For the first time in years, I have down time. My divorce is moving along, I’ve finished up most of the work that’s left after selling my company (doing dreaded taxes next week, ugh) and my new job allows me to be all done by the afternoon. It feels weird to not have tons of work looming over me, to not be connected to my cell phone 24/7 in case of a work emergency…to just go to work and come home and be done. It also feels weird to not have the need to write, every spare moment. I filled up a good dozen journals over the past year, processing my childhood and my current life problems. I had no control over it, like smoking cigarettes. Now, I pretty much just write in this blog, maybe once a week. I don’t have the need to go to therapy that much anymore, so when the kids are at their dad’s…I’ve got down time. I’d heard it existed, but wasn’t sure if it was a rumor or not. It’s true. There really can be time in the day when I don’t HAVE to do something! So, this week, I’ve finally started tackling a project that I’ve been thinking about for a year…. I started writing my book.
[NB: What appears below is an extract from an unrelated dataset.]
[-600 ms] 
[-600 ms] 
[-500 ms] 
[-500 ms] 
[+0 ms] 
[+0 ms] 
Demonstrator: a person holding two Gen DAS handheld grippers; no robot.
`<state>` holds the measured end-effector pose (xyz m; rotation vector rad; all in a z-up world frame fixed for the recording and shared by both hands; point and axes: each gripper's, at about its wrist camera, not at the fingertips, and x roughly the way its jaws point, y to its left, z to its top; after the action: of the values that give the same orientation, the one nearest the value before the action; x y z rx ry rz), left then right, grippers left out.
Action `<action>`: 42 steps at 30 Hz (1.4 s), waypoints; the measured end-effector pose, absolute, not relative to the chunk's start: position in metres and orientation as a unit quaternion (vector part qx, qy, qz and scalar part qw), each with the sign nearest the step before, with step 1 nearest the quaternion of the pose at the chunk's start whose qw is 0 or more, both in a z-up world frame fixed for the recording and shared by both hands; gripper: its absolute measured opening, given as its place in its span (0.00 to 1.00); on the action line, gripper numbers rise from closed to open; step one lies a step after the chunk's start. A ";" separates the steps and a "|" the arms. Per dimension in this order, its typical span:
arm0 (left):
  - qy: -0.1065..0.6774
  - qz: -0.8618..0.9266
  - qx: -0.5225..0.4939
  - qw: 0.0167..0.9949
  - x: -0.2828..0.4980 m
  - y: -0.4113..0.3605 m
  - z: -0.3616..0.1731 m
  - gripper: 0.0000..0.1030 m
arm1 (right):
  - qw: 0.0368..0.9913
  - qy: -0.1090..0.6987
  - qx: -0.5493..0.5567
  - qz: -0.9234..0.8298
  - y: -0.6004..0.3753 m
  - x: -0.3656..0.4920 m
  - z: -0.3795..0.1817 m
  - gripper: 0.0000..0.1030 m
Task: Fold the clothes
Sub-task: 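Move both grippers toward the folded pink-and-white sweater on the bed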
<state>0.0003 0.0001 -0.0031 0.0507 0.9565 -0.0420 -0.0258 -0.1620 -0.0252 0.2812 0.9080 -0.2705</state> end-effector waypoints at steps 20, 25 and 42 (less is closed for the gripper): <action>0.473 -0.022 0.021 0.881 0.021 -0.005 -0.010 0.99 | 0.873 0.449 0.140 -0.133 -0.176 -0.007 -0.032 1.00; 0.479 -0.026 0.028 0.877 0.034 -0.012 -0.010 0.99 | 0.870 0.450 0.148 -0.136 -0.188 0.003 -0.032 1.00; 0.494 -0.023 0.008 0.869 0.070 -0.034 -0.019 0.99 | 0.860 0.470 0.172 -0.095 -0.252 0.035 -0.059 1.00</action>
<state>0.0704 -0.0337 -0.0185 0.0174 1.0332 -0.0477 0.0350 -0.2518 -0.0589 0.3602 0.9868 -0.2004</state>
Wow. I haven’t really admitted that to anyone, yet. It feels weird to say it… to read it. I started writing my book. I’ve told my friends “I’m transcribing my journals”.  That’s my way of tricking them/me into thinking I’m just writing them out on word docs for the sake of having them in one place. I don’t think any of us really believed me, though. They all have been telling me I should write a book, but I haven’t been able to bring myself to actually admit that this is what I’m doing. I think maybe I’m afraid. It feels kind of grandiose to announce, “I’m writing a book about myself“. What if people say, “Who gives a shit?” Hell, I say that to myself all the time. But then, I follow it up with, “I don’t give a shit if people don’t give a shit” and let it go. That’s the glory of spending a year diving head-first into intense therapy, yoga, meditation and writing…you learn to not give a shit and to let things go. It’s freeing. If something hurts me, I let myself cry and feel whatever emotions it brings up, without shaming myself for having those emotions and most of the time, without shaming the person who hurt me. Then, I just let it go….most of the time. Hey, I’m not perfect…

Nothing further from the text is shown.